A lab study identifies the mechanism used by budesonide to protect against COVID-19.

Key Messages

The SARS-CoV-2 virus causes COVID-19 by using a cell surface receptor protein (ACE2) as an entry route into the lungs. Increased levels of ACE2 make individuals more vulnerable to COVID-19's adverse effects.

This lab study examined the effect of inhaled corticosteroids (ICS) on the levels of the ACE2 receptor, which may help reduce the vulnerability of patients to SARS-CoV-2 infection.

In particular, the study tested cells from patients with chronic obstructive pulmonary disease (COPD) and measured the effect of budesonide on the levels of the problematic ACE2 receptor.

Results revealed that inhalable steroids, including budesonide, lowered the levels of ACE2 in mouse models and in mucous excretions of COPD patients.

This study suggests that reducing ACE2 levels by treating with budesonide may reduce the likelihood of patients infected with SARS-CoV-2 developing COVID-19.

Publication Date: October 14, 2020
Peer Reviewed: Yes
Publication Type: Original | Preclinical
DOI: https://www.doi.org/10.1016/j.jaci.2020.09.034

Inhaled corticosteroids downregulate the SARS-CoV-2 receptor ACE2 in COPD through suppression of type I interferon


The mechanisms underlying altered susceptibility and propensity to severe Coronavirus disease 2019 (COVID-19) disease in at-risk groups such as patients with chronic obstructive pulmonary disease (COPD) are poorly understood. Inhaled corticosteroids (ICSs) are widely used in COPD, but the extent to which these therapies protect or expose patients to risk of severe COVID-19 is unknown.

The aim of this study was to evaluate the effect of ICSs following pulmonary expression of the SARS-CoV-2 viral entry receptor angiotensin-converting enzyme-2 (ACE2).

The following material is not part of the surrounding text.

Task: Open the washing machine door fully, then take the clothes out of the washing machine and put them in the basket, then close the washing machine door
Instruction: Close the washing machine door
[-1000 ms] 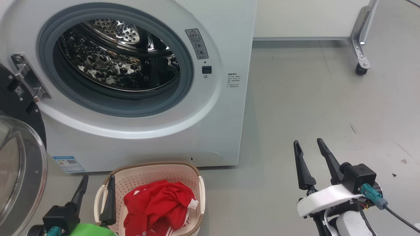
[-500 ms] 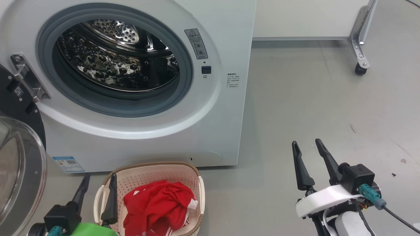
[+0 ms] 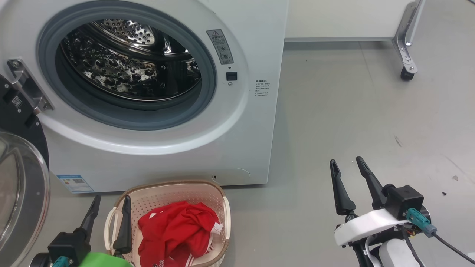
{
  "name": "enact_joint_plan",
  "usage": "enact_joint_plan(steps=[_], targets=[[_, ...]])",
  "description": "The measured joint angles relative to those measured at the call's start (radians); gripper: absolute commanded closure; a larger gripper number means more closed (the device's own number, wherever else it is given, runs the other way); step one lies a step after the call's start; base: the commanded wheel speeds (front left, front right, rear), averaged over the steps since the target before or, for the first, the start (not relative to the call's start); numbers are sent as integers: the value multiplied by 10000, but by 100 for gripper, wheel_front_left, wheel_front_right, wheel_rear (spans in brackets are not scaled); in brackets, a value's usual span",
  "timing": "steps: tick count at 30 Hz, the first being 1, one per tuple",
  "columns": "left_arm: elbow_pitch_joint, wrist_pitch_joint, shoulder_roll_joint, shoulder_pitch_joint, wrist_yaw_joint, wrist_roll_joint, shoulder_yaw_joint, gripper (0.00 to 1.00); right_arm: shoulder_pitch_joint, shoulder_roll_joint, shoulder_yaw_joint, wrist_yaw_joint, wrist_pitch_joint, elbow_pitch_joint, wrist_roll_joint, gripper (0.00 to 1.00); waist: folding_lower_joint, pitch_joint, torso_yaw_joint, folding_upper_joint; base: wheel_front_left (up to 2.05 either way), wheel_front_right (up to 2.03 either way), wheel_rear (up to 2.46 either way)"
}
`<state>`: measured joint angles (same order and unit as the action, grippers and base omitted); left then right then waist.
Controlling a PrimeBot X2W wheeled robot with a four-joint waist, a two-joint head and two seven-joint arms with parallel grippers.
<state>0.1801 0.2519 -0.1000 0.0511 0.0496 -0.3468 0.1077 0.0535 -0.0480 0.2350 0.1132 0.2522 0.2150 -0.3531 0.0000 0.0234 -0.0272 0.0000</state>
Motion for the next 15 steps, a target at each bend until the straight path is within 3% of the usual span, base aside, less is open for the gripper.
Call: enact_joint_plan(steps=[15], targets=[[4,0,0,1,0,2,-4,0,7,6,-46,-2,0,-4,-69,0,0,135,30,0,-60,60,0]])
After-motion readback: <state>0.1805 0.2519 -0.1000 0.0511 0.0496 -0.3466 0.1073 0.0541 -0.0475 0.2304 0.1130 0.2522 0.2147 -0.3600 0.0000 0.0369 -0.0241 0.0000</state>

We evaluated the effect of ICS administration on pulmonary ACE2 expression in vitro in human airway epithelial cell cultures and in vivo in mouse models of ICS administration. Mice deficient in the type I IFN-α/β receptor (Ifnar1−/−) and administration of exogenous IFN-β were used to study the functional role of type-I interferon signaling in ACE2 expression. We compared sputum ACE2 expression in patients with COPD stratified according to use or nonuse of ICS.

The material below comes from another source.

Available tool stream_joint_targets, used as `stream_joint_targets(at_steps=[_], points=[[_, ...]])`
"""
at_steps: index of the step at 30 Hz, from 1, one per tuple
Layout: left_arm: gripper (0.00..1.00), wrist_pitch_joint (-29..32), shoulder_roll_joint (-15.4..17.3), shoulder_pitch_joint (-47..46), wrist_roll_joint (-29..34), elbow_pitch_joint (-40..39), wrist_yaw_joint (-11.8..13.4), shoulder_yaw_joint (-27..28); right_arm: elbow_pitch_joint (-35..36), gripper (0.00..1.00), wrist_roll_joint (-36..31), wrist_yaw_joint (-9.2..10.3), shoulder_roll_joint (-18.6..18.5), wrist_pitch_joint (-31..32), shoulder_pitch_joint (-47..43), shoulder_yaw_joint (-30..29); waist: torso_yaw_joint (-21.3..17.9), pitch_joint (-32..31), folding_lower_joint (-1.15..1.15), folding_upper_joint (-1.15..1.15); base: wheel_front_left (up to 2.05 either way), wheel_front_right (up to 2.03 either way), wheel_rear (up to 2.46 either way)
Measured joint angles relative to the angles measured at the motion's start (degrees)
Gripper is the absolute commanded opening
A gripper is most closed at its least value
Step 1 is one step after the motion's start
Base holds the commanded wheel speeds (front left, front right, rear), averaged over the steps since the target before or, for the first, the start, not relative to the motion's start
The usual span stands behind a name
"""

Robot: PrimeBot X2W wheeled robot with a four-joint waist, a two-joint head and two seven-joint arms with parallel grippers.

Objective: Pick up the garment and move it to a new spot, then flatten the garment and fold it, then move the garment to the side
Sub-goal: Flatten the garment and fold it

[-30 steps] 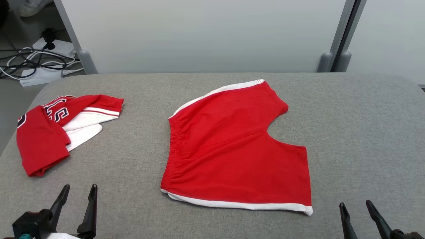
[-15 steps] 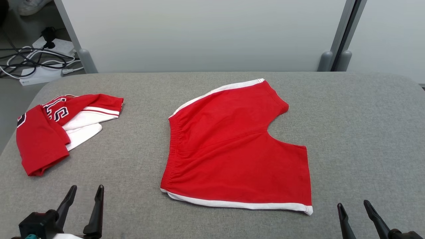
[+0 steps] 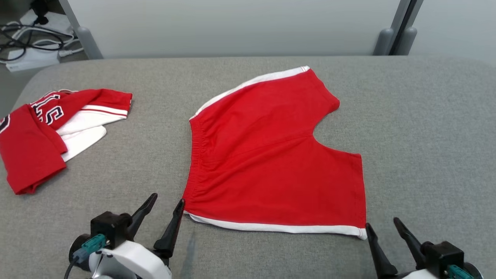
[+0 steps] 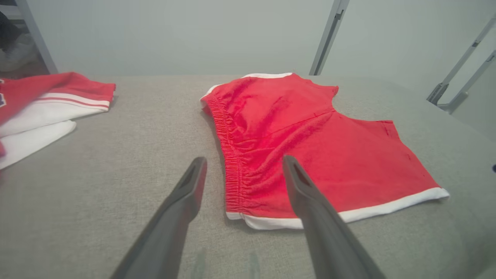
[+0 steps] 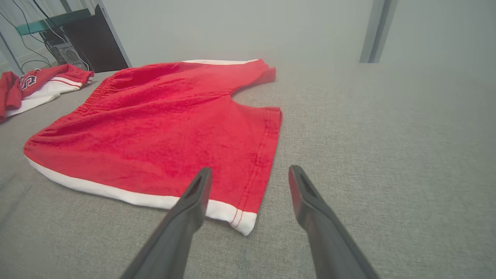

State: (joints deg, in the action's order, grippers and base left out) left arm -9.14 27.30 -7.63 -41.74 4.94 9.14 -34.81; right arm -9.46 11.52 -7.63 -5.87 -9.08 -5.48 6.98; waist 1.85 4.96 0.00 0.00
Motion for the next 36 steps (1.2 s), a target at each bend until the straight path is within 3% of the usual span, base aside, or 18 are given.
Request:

ICS administration attenuated ACE2 expression in mice, an effect that was reversed by exogenous IFN-β administration, and Ifnar1−/− mice had reduced ACE2 expression, indicating that type I interferon contributes mechanistically to this effect. ICS administration attenuated expression of ACE2 in airway epithelial cell cultures from patients with COPD and in mice with elastase-induced COPD-like changes. Compared with ICS nonusers, patients with COPD who were taking ICSs also had reduced sputum expression of ACE2.

ICS therapies in COPD reduce expression of the SARS-CoV-2 entry receptor ACE2. This effect may thus contribute to altered susceptibility to COVID-19 in patients with COPD.